#### WHAT TO PRODUCE:
Look through the records below, and copy out every line that holds the string "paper".

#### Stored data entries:
■ ■ ■ ■
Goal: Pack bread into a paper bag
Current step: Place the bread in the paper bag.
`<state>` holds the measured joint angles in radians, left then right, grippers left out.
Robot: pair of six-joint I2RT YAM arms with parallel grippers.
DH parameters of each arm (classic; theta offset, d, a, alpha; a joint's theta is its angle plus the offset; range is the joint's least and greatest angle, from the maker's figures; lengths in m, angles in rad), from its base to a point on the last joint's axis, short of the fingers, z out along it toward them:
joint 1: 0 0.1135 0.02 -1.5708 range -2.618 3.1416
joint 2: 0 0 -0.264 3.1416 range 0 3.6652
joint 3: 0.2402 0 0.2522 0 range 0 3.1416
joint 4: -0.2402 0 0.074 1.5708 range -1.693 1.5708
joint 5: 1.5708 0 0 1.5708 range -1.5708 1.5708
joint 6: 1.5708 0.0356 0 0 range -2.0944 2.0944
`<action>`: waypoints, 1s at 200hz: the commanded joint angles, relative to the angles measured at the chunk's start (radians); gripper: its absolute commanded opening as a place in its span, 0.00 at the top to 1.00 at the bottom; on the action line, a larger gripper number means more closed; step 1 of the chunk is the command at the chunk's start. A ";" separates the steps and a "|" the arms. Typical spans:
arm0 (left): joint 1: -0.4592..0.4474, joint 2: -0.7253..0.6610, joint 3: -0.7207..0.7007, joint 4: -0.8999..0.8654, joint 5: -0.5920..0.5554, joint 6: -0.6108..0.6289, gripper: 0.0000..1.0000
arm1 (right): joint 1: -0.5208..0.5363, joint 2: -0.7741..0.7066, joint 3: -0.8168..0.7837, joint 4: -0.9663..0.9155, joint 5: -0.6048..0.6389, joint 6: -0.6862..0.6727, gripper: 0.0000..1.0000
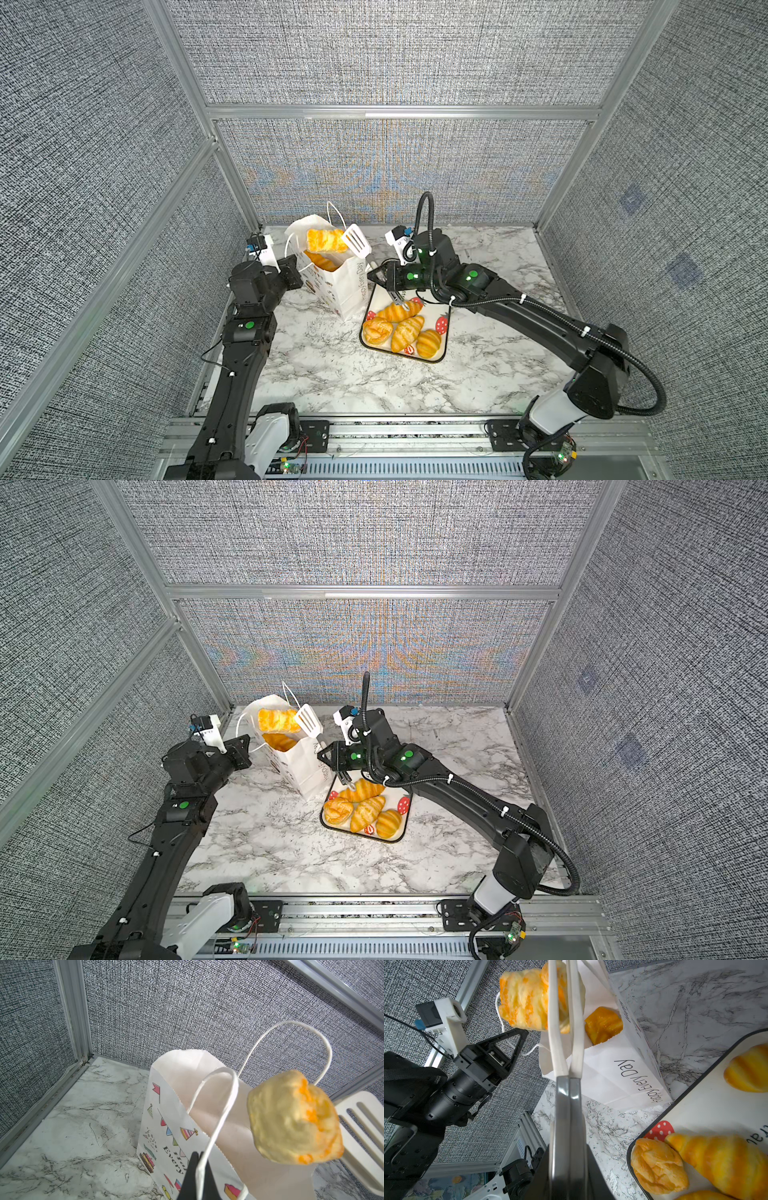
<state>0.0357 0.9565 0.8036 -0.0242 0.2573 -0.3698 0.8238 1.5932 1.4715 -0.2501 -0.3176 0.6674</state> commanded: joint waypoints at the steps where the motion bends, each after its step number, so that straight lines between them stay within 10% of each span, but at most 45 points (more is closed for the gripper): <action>1: 0.002 -0.005 -0.004 0.025 -0.003 0.008 1.00 | 0.001 0.000 -0.003 0.048 0.002 0.010 0.82; 200: 0.001 -0.004 -0.004 0.026 -0.001 0.006 1.00 | -0.008 -0.019 -0.024 0.029 0.011 0.007 0.62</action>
<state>0.0353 0.9531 0.8036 -0.0246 0.2573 -0.3698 0.8173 1.5852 1.4376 -0.2508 -0.3103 0.6781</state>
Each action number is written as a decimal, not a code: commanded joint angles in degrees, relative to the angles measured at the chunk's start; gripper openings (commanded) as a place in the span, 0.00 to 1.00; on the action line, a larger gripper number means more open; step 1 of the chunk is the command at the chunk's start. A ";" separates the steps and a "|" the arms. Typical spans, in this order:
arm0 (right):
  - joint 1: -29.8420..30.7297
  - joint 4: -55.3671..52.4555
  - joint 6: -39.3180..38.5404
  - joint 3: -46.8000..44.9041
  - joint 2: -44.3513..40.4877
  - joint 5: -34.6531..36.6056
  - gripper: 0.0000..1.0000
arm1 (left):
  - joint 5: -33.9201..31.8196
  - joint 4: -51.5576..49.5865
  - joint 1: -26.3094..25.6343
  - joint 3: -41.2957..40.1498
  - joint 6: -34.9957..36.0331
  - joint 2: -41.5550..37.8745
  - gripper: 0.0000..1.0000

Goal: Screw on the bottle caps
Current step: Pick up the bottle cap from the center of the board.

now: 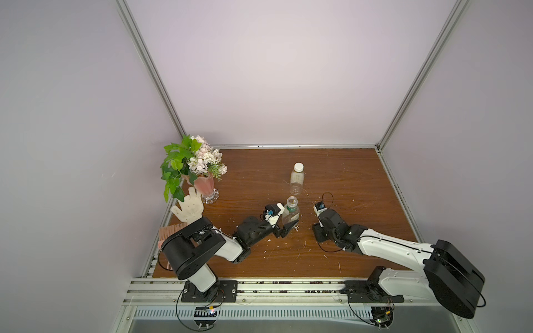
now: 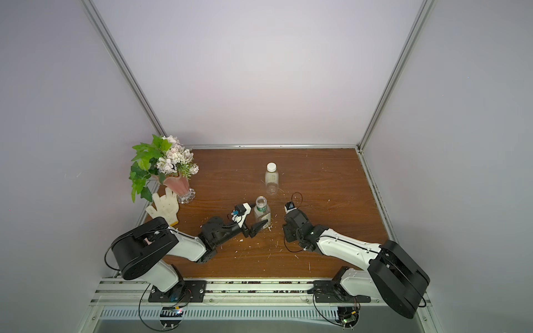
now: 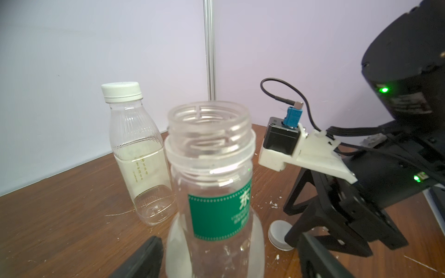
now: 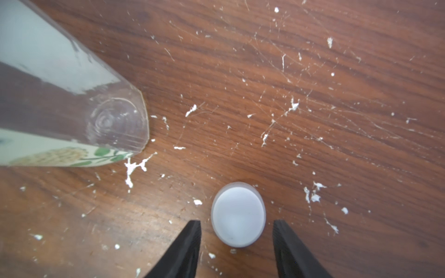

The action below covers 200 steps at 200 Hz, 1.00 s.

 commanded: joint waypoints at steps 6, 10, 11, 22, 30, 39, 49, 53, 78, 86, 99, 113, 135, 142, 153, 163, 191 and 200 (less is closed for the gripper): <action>0.33 -1.69 0.04 1.97 -1.92 0.61 0.54 | 1.10 4.95 0.62 0.14 -0.64 1.54 0.80; 0.32 -1.75 0.05 2.01 -1.98 0.62 0.54 | 1.11 4.98 0.57 0.14 -0.69 1.66 0.80; 0.32 -1.76 0.05 2.04 -2.01 0.66 0.54 | 1.12 5.05 0.60 0.14 -0.66 1.70 0.80; 0.36 -2.08 0.07 2.14 -2.18 0.72 0.54 | 1.24 5.04 0.66 0.36 -0.70 1.99 0.79; 0.27 -2.07 0.06 2.21 -2.21 0.71 0.54 | 1.26 5.04 0.63 0.48 -0.70 2.29 0.78; 0.34 -2.10 0.07 2.20 -2.22 0.71 0.54 | 1.31 4.92 0.70 0.66 -0.65 2.51 0.77; 0.31 -2.12 0.04 2.32 -2.21 0.61 0.54 | 1.30 4.63 0.68 1.03 -0.48 2.87 0.75; 0.33 -2.05 0.04 2.31 -2.21 0.50 0.54 | 1.32 4.61 0.69 1.17 -0.43 3.10 0.75; 0.34 -2.30 -0.05 2.57 -2.10 0.44 0.54 | 1.18 4.58 0.69 1.85 -0.42 4.25 0.77; 0.38 -2.32 -0.02 2.54 -2.12 0.44 0.54 | 0.88 4.52 0.70 2.01 -0.49 4.43 0.81; 0.26 -2.47 -0.04 2.58 -2.21 0.40 0.54 | 0.31 4.27 0.71 2.22 -0.39 4.76 0.82; 0.38 -2.54 -0.04 2.54 -2.29 0.38 0.54 | 0.23 3.55 0.79 2.66 -0.24 4.97 0.81; 0.34 -2.50 -0.04 2.59 -2.18 0.29 0.54 | 0.32 3.50 0.96 3.05 -0.15 5.35 0.77; 0.39 -2.56 0.06 2.48 -2.06 0.16 0.54 | 0.41 3.53 0.98 3.22 -0.08 5.56 0.76; 0.39 -2.48 0.18 2.41 -1.94 -0.04 0.54 | 0.35 3.55 1.02 3.44 0.10 5.94 0.73; 0.36 -2.47 0.28 2.36 -1.90 -0.18 0.54 | 0.30 3.91 1.14 3.63 0.07 6.53 0.71; 0.34 -2.46 0.34 2.23 -2.19 0.06 0.54 | 0.57 4.23 1.23 3.58 0.07 7.23 0.66; 0.31 -2.39 0.35 2.10 -2.21 0.00 0.54 | 0.53 4.24 1.22 3.65 0.22 7.23 0.65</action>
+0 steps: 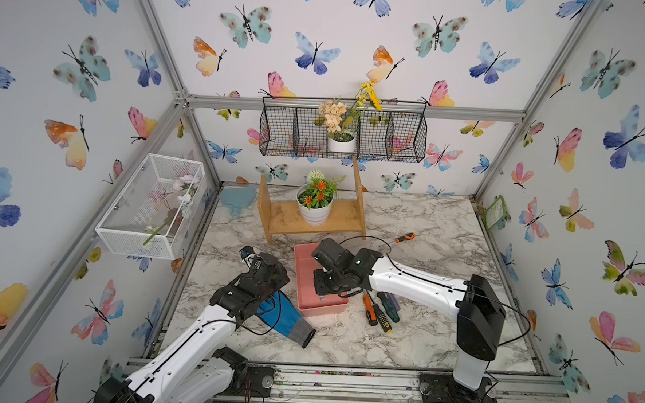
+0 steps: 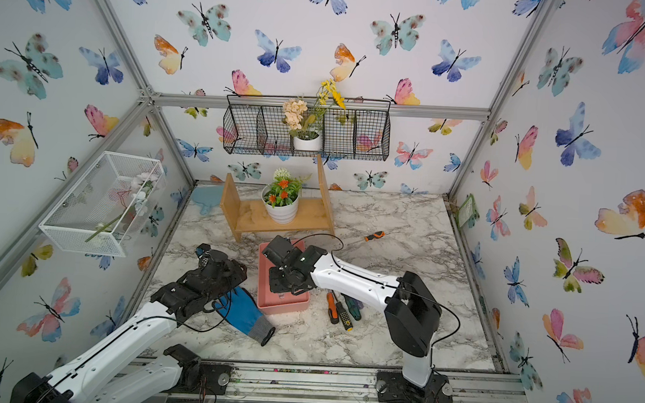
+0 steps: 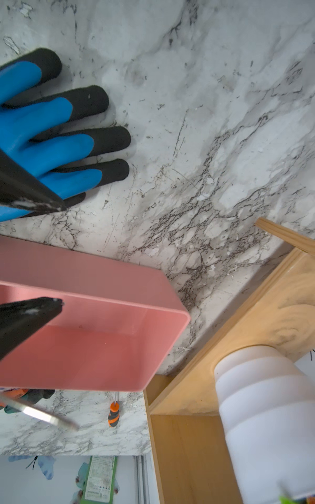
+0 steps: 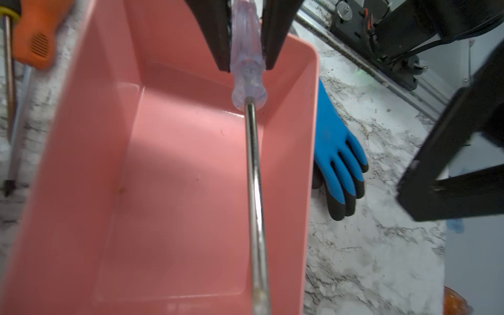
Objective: Put the screwdriver on the desktop into the storage box
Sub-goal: Place the screwdriver in the storage box.
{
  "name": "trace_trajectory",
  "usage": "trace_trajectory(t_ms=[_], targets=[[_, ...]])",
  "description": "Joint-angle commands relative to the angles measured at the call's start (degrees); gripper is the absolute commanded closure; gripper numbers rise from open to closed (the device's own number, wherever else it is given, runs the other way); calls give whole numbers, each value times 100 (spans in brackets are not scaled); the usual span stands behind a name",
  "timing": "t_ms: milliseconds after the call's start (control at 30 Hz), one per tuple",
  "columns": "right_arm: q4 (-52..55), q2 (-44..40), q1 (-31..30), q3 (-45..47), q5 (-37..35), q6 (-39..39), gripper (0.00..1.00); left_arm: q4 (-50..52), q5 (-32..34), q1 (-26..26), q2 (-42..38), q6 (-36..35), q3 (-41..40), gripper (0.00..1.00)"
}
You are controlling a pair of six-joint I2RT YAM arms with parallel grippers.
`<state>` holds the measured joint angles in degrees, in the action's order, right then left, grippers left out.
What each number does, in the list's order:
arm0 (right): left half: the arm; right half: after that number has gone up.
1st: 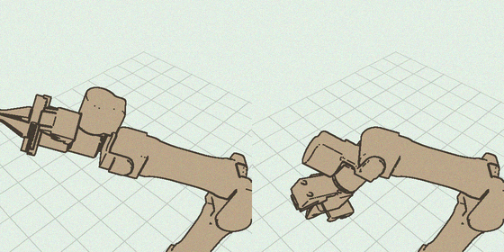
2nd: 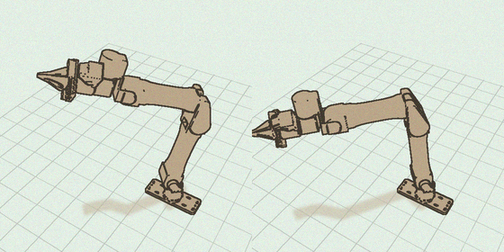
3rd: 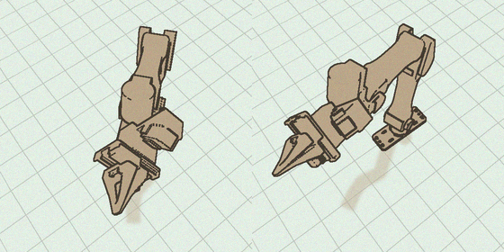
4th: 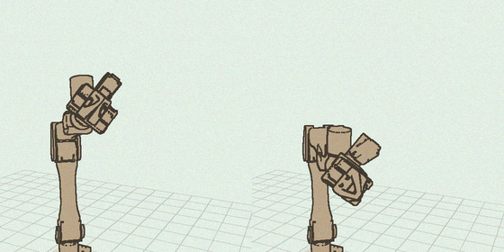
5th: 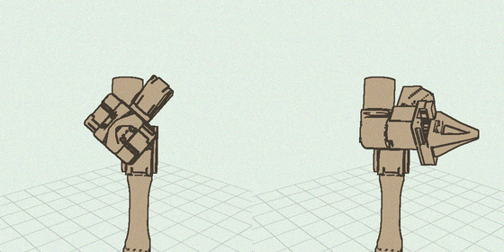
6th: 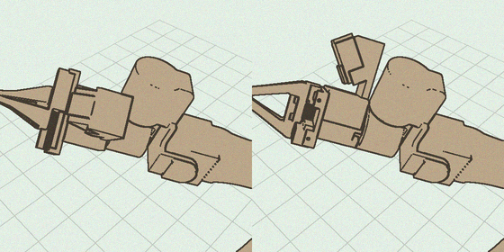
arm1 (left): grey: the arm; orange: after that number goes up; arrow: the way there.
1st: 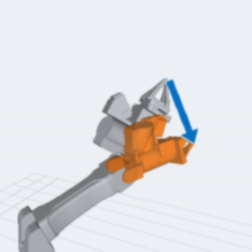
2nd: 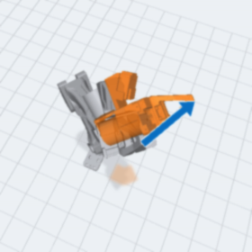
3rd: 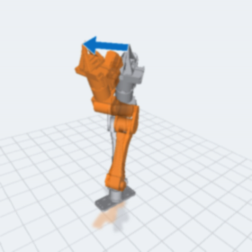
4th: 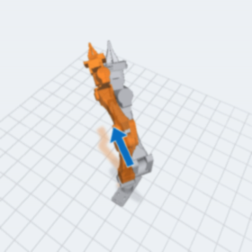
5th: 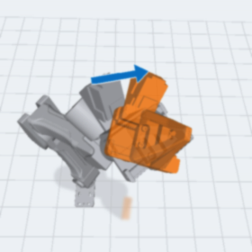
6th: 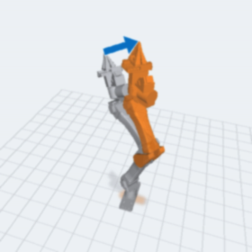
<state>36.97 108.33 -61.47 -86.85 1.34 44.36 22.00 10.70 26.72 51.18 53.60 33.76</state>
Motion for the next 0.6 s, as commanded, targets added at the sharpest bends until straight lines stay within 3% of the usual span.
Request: trace_trajectory(t_ms=[0,300,467,567], targets=[[-48,330,12,-265,60,-273,96,204,244,-15,-34,-135,76,44],[-87,1201,12,-687,94,-241,90,11,-46,-11,112,-185,-77,44],[-285,1324,12,-649,223,-251,66,49,9,-23,116,-65,-172,41],[-426,1335,12,-600,270,-248,57,-2,-43,-29,95,-17,-241,41]])
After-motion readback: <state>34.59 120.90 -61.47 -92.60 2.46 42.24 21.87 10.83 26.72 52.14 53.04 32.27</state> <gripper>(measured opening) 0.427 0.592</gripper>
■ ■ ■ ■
#### ANSWER BOX:
Goal: Pack bread into a paper bag
Current step: Place the bread in the paper bag.

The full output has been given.